In India, every offence is defined, both what must be done and with intention, it must be done, by the section of the Penal Code which creates it a crime. There are certain general exceptions laid down in Chapter IV, but none of them fit the present case.
Section 299 of the Indian Penal Code, 1860, deals with Culpable homicide. It says-
“Whoever causes death by doing an act with the intention of causing death, or with the intention of causing such bodily injury as is likely to cause death, or with the knowledge that he is likely by such act to cause death, commits the offence of culpable homicide.”
Section 300 of the Indian Penal Code, 1860, deals with the offence of murder. It says-
“Except in the cases hereinafter excepted, culpable homicide is murder, if the act by which the death is caused is done with the intention of causing death, or if it is done with the intention of causing such bodily injury to any person and the bodily injury intended to be indicted is sufficient in the ordinary course of nature to cause death.”

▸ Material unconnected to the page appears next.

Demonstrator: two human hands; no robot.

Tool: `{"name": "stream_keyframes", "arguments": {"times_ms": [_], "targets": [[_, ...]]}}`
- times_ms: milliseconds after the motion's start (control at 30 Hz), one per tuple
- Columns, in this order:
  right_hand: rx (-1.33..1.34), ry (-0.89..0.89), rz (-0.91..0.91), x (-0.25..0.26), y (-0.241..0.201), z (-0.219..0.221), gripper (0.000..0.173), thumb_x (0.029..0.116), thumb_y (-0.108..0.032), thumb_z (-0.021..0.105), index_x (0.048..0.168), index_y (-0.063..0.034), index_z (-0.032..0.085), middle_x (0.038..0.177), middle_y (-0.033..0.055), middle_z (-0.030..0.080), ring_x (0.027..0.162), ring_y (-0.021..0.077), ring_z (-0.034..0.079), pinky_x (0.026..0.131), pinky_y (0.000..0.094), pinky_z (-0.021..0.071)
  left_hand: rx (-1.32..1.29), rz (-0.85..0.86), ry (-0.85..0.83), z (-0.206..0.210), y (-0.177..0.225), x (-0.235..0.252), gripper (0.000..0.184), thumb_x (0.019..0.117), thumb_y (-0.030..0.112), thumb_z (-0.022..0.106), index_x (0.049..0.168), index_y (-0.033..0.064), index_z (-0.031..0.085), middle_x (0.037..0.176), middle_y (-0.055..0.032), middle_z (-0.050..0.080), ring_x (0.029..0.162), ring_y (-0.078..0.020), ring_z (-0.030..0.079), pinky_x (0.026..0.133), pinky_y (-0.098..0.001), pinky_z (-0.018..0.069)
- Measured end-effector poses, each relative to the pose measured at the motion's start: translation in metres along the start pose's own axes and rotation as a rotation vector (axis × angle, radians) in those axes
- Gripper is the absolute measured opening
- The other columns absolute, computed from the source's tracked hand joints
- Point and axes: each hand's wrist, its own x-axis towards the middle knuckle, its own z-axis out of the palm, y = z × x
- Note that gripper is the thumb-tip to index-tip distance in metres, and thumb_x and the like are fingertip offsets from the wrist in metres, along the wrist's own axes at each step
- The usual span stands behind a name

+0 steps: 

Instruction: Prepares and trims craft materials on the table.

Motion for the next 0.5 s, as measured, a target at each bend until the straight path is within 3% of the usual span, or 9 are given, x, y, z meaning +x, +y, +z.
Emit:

The above-mentioned sections not only consider the act of causing death but also the state of mind regarding which the act has been done. Thus, the intention, knowledge, and recklessness directed towards an act of causing death must be considered.
In the light of the above discussions, the conclusion is irresistible that the intention of the accused must be judged, not in the light of the actual circumstances, but in the light of what he is supposed to be the circumstances.
The court observed that the cause of death of the deceased was asphyxiation by hanging and the accused had no intention of causing death while giving a blow on her head. Hence, no mens rea was being found on the part of the accused. Therefore, the judgment of the Sessions Court was being overruled by the Honorable High Court and was held that the accused cannot be convicted either of murder or culpable homicide, but definitely, be punished for committing an assault on his wife and also for attempting to create false evidence by hanging her.